Dj transport delay response of the i-th sensor (s) t ^ measured temperature of the i-th sensor (° C) required value corresponding to t ^ (° G)

Qj heat input to j-th reboiler (W)

V, actuated valves and k-th valve opening degree, determining the flow rate of the respective ^K 3-1 medium (ms)

Indices

0; phi; L value: default; higher; lower

For decision mark: +/- condition is / nent met

For valves: - 1/0 is open / closed

The exact values of the individual temperatures are set during the running-in of the apparatus.
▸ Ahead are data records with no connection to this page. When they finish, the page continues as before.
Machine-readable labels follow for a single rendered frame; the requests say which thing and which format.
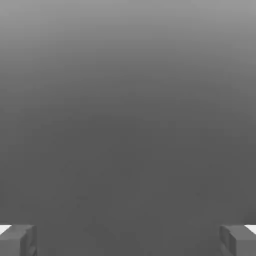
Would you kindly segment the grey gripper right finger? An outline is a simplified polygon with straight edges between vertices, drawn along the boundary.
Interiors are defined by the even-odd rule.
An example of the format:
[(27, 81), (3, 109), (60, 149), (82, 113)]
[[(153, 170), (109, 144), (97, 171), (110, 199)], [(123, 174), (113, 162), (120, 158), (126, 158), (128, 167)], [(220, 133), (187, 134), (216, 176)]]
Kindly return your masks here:
[(256, 256), (256, 224), (221, 225), (221, 256)]

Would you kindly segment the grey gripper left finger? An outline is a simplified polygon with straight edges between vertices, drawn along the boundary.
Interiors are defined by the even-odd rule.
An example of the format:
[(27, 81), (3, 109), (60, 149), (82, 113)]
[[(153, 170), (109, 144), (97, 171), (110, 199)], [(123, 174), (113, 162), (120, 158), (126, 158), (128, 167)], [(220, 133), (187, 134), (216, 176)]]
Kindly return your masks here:
[(0, 256), (38, 256), (37, 226), (0, 224)]

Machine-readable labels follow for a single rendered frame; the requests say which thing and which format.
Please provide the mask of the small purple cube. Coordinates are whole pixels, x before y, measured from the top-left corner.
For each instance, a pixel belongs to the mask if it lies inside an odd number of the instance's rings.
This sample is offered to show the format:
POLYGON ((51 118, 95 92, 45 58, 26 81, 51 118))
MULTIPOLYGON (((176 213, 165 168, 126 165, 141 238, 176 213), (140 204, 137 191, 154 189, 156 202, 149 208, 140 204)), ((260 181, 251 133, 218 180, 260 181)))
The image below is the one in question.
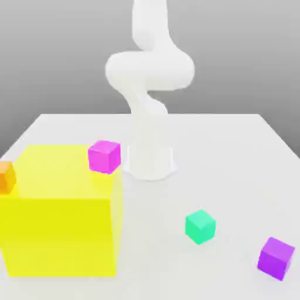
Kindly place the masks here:
POLYGON ((257 267, 260 271, 282 281, 291 264, 295 247, 269 237, 261 249, 257 267))

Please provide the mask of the small orange cube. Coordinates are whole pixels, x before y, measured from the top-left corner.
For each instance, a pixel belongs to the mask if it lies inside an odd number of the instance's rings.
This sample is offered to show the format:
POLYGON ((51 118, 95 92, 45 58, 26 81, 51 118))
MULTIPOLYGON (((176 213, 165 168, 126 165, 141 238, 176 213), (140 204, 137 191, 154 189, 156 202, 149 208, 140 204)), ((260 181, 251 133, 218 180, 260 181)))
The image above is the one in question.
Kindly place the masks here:
POLYGON ((11 161, 0 161, 0 194, 8 194, 16 183, 15 170, 11 161))

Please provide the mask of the small magenta cube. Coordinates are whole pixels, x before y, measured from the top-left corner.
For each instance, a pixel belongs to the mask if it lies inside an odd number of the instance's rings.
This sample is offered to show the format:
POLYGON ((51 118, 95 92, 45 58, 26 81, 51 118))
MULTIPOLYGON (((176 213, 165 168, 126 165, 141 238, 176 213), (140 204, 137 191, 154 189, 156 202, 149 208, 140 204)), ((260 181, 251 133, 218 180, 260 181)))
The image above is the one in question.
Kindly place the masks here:
POLYGON ((111 174, 121 164, 121 146, 117 142, 99 140, 87 153, 91 171, 111 174))

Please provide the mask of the large yellow box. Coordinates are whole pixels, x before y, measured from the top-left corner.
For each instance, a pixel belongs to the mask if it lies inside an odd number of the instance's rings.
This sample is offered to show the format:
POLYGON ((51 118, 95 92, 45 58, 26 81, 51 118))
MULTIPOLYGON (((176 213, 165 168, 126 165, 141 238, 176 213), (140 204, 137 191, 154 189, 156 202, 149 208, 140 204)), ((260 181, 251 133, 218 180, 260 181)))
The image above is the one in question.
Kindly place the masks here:
POLYGON ((0 251, 12 277, 113 277, 122 170, 93 172, 85 145, 29 145, 0 194, 0 251))

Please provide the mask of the small green cube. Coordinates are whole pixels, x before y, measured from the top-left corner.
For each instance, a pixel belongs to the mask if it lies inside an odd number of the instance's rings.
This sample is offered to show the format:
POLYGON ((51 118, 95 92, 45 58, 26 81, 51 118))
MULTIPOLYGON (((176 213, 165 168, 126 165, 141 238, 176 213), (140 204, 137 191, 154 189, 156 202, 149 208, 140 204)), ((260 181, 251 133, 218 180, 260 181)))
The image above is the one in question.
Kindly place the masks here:
POLYGON ((198 210, 185 218, 185 234, 197 245, 211 240, 216 231, 216 220, 205 210, 198 210))

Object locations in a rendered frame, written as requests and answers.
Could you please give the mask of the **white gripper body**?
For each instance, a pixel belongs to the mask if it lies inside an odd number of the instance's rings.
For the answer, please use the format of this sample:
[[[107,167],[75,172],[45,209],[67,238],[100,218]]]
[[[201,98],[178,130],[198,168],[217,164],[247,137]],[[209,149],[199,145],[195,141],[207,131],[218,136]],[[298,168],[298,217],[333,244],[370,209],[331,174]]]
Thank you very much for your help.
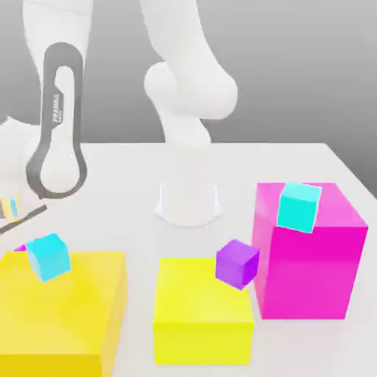
[[[3,235],[3,234],[5,234],[7,231],[12,230],[13,228],[15,228],[15,227],[17,227],[17,226],[25,223],[26,221],[32,219],[33,217],[35,217],[35,216],[43,213],[46,210],[47,210],[47,206],[46,205],[42,205],[42,206],[36,208],[35,210],[29,212],[23,218],[0,227],[0,236]]]

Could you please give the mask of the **small sky blue cube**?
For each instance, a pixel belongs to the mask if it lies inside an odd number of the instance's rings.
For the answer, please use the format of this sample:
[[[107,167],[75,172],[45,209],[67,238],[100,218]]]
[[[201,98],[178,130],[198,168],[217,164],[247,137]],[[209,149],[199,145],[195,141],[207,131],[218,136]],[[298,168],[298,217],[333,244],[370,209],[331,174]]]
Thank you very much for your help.
[[[29,264],[40,281],[47,282],[71,271],[66,243],[51,233],[26,243]]]

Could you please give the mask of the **small purple cube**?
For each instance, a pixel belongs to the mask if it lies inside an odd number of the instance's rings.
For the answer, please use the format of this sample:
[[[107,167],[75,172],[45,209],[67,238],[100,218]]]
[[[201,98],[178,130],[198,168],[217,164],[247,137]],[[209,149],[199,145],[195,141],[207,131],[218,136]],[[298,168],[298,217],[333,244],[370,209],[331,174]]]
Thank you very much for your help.
[[[216,278],[243,290],[257,275],[259,251],[237,239],[229,241],[216,253]]]

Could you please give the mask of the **small turquoise cube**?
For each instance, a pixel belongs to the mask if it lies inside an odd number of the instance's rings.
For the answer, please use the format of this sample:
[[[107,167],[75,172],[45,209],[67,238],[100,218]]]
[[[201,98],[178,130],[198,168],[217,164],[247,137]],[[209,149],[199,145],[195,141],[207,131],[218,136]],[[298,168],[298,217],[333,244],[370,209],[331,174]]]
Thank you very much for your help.
[[[286,183],[279,200],[277,226],[312,233],[322,188],[303,183]]]

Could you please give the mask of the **large orange-yellow box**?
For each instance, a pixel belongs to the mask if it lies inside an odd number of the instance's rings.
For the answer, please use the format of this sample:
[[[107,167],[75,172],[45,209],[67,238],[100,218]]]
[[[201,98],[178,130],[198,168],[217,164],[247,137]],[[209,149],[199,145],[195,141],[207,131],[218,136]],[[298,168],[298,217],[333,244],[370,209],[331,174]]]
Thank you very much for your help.
[[[0,377],[112,377],[127,299],[123,252],[72,252],[41,282],[25,252],[0,258]]]

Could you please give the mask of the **large lemon yellow box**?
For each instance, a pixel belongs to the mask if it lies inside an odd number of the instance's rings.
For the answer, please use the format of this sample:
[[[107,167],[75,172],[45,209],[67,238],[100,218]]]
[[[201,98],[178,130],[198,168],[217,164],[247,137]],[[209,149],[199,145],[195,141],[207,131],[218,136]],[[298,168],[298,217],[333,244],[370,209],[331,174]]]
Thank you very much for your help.
[[[161,258],[153,310],[159,365],[246,365],[253,342],[247,289],[215,277],[212,258]]]

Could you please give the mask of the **large magenta box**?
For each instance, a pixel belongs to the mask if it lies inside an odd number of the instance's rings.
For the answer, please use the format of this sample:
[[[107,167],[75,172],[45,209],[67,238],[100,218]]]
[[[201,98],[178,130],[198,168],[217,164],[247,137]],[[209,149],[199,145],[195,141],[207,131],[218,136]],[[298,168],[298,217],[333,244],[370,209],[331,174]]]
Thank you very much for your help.
[[[265,320],[342,320],[348,310],[367,223],[335,183],[322,183],[312,233],[277,225],[283,183],[257,183],[251,244],[254,287]]]

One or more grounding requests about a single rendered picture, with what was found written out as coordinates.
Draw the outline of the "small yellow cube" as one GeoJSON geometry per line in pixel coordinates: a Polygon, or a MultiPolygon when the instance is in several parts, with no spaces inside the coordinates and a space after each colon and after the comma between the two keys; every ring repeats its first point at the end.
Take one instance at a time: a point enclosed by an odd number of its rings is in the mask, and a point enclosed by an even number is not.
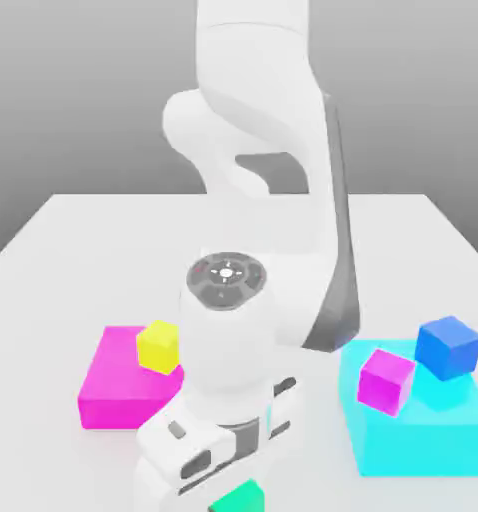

The control criterion is to maintain the required values and t 1 and to increase the reflux ratio of the first column, if it exceeds the boiling point of the water within the measurement accuracy limits, at the maximum continuous injection of the treated solution into the first column, respectively. of her digester.

Claims (1)

Process for producing hydrochloric acid of technical purity of approximately azeotropic composition, from waste solutions in the production of 2-naphthol after isolation of sodium 2-naphthalenesulfonate by sodium chloride on the reaction mixture after sulfonation, characterized in that excess water is separated on a temperature controlled distillation column to leave water at the boiling point of 100 - 3 ° C from the top of the column and from the bottom of the column or digester an impure concentrated solution that is in dynamic equilibrium with water and hydrogen chloride vapor at a temperature of 108 - 3 ° C; the hydrochloric acid is distilled off.